In Iran, a tourist doesn’t come to see simple tourism attraction, but the civilization. For example, if you go to Switzerland, you can only go skiing. In Iran, given the climate variety, you can find the same winter as that of Swiss.

You must have lots of memories during your time here. Tell us about them.

Here, I feel like at home. In Iran, for example, I bought halal meat, which made me really happy.

Besides, Iranian people are very much outgoing and we can be friends with them a lot. I can go shopping with them for a long time, but you cannot find it in Europe.

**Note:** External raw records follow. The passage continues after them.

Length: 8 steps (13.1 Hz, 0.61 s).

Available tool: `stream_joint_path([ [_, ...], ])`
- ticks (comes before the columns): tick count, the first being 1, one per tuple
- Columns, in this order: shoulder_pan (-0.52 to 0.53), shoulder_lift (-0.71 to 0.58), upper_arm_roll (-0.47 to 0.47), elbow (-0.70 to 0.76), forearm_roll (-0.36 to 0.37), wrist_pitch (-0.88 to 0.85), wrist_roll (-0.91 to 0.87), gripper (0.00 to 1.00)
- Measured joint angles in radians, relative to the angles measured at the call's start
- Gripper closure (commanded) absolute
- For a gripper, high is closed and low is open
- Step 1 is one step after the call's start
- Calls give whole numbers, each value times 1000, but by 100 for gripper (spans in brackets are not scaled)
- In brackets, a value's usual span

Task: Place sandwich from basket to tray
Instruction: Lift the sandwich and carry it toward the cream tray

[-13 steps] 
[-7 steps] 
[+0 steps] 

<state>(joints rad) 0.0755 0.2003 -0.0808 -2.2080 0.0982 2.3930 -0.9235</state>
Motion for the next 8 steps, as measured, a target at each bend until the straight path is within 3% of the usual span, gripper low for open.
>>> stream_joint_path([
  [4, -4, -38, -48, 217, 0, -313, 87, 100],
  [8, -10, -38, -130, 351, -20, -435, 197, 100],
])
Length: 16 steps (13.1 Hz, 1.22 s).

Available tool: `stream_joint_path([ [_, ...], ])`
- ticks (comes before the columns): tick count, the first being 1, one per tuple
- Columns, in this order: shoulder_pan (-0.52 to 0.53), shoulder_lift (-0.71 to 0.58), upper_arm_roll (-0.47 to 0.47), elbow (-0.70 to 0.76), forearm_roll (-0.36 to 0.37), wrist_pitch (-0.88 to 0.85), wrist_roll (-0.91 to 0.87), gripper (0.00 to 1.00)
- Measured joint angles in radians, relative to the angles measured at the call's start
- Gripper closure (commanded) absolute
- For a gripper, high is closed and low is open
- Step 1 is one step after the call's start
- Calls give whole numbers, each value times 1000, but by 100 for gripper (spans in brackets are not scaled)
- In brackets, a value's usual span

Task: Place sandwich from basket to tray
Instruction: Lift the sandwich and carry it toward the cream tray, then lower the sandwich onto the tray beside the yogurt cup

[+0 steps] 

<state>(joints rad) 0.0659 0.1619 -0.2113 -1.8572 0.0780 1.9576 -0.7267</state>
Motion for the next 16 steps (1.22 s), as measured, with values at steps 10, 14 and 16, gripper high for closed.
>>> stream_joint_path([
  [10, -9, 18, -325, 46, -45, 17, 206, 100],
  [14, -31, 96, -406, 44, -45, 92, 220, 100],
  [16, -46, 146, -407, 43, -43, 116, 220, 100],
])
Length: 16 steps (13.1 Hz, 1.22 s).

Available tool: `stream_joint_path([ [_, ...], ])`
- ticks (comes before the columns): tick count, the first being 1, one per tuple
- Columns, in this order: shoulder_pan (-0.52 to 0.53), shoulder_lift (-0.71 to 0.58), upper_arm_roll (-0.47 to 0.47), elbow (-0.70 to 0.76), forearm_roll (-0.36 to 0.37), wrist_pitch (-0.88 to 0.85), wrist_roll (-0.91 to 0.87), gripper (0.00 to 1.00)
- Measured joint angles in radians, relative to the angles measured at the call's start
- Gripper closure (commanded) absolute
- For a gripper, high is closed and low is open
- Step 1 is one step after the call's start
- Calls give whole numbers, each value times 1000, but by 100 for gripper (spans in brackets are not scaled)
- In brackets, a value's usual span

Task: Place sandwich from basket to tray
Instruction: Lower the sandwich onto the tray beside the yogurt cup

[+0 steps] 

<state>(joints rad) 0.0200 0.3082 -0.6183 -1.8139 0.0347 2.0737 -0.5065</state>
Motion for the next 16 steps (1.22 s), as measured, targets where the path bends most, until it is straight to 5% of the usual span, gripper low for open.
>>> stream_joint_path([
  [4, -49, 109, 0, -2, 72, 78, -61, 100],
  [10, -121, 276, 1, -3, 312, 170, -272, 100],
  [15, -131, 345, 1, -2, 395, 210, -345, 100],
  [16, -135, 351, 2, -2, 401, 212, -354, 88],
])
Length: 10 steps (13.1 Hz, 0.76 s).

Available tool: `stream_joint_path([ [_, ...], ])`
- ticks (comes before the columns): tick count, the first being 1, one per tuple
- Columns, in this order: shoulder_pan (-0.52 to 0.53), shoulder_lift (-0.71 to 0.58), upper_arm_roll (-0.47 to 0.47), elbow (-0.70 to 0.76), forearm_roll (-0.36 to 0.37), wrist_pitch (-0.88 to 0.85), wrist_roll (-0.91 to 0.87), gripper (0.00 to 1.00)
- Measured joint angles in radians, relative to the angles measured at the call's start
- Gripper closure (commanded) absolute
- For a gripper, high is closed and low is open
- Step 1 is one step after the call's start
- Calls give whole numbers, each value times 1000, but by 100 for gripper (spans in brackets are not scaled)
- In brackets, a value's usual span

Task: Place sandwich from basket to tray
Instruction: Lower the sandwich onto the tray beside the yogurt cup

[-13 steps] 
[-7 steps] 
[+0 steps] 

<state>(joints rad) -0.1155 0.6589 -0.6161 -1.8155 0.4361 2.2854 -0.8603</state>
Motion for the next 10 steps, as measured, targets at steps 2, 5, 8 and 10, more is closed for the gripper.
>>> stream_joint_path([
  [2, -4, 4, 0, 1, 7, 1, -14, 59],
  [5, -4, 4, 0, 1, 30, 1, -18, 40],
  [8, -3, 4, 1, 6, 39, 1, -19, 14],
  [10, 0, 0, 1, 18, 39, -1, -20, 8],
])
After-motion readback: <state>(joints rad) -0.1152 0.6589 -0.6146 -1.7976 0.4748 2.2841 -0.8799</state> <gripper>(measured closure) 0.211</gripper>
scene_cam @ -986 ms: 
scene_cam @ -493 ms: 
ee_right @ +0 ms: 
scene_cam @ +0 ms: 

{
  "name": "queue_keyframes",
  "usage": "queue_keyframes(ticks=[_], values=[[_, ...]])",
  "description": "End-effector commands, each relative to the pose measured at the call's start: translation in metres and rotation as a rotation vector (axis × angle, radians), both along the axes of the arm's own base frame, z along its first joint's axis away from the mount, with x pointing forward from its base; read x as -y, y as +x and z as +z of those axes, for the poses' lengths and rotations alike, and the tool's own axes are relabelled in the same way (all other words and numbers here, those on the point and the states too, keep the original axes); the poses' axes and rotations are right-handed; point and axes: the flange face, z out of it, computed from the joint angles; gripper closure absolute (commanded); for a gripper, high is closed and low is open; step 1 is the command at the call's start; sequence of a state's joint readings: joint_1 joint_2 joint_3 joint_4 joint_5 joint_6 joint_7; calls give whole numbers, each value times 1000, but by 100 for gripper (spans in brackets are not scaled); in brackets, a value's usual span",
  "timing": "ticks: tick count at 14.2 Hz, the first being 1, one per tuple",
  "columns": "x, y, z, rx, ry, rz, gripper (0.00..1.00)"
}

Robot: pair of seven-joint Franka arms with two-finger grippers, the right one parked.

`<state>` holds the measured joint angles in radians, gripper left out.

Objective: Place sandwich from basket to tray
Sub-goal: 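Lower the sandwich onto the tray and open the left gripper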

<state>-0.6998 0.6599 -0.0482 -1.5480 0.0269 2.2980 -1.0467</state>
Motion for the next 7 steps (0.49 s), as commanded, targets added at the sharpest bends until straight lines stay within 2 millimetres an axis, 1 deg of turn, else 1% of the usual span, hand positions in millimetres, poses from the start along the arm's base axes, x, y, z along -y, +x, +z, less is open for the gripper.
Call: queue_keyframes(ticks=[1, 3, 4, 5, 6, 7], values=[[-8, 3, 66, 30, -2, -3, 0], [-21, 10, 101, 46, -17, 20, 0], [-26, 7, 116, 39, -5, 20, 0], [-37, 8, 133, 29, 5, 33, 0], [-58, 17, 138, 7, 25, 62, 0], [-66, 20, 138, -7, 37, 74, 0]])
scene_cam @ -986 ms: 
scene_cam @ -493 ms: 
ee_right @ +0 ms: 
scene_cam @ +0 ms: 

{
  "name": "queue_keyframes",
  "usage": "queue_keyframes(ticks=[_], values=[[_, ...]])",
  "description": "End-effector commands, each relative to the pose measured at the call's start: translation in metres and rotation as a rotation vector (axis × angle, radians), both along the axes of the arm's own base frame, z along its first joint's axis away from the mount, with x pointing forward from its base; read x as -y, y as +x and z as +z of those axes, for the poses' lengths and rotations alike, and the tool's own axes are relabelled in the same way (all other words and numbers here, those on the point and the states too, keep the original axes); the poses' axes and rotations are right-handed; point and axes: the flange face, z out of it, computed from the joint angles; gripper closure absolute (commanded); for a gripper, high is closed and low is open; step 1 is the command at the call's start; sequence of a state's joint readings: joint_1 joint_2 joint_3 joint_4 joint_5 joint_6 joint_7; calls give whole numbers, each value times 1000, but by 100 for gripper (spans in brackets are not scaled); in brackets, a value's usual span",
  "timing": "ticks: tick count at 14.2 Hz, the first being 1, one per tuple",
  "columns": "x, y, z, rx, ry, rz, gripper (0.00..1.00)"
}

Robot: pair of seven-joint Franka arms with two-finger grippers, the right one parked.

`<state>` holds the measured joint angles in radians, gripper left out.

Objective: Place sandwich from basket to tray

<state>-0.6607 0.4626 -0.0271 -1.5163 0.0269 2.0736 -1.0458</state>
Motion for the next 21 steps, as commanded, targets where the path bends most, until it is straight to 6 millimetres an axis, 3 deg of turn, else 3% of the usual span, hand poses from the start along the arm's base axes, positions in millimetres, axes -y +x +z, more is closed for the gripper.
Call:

What is your Iranian favorite food?

Fesenjoon.

Can you cook Iranian food?

No, not yet. Our chef here is pretty cool and I don’t need to worry about food. But when I move back to Jakarta, I absolutely have to start cooking my own food. But before that, I may spend some time on learning more about cooking Iranian food.

Although your husband is a diplomat, he is a professional photographer. Can you shoot some photos too?

No, I depend on him a lot. And when I take a picture it becomes very funny.

Which other city do you wish to visit?

I want to go to Kaloot, near Kerman. It has a lot of domes. I went to Tabriz 5 times, Shiraz 6 times, Yazd 2 times and Hamadan 2 times. I also like to visit Karbala. I have been to Mecca, Medina, etc. and before going back to Jakarta, I like to visit Karbala. I have been to many holy cities, but not Karbala. I saw all of them in the same year in 2006.

When were you last in Jakarta?

April, 2014.

Is there any Sharia Police in Jakarta?

No, not at all.

But it was on the news, it was said that the Sharia Police try to tell women to wear proper hijab and dress in Indonesia.

Maybe in Aceh, but not in Jakarta. Because it is an Islamic city.

Thank you for the time you ascribed to this interview. I wish you the best of time in Iran.

I, too, thank you for the interview.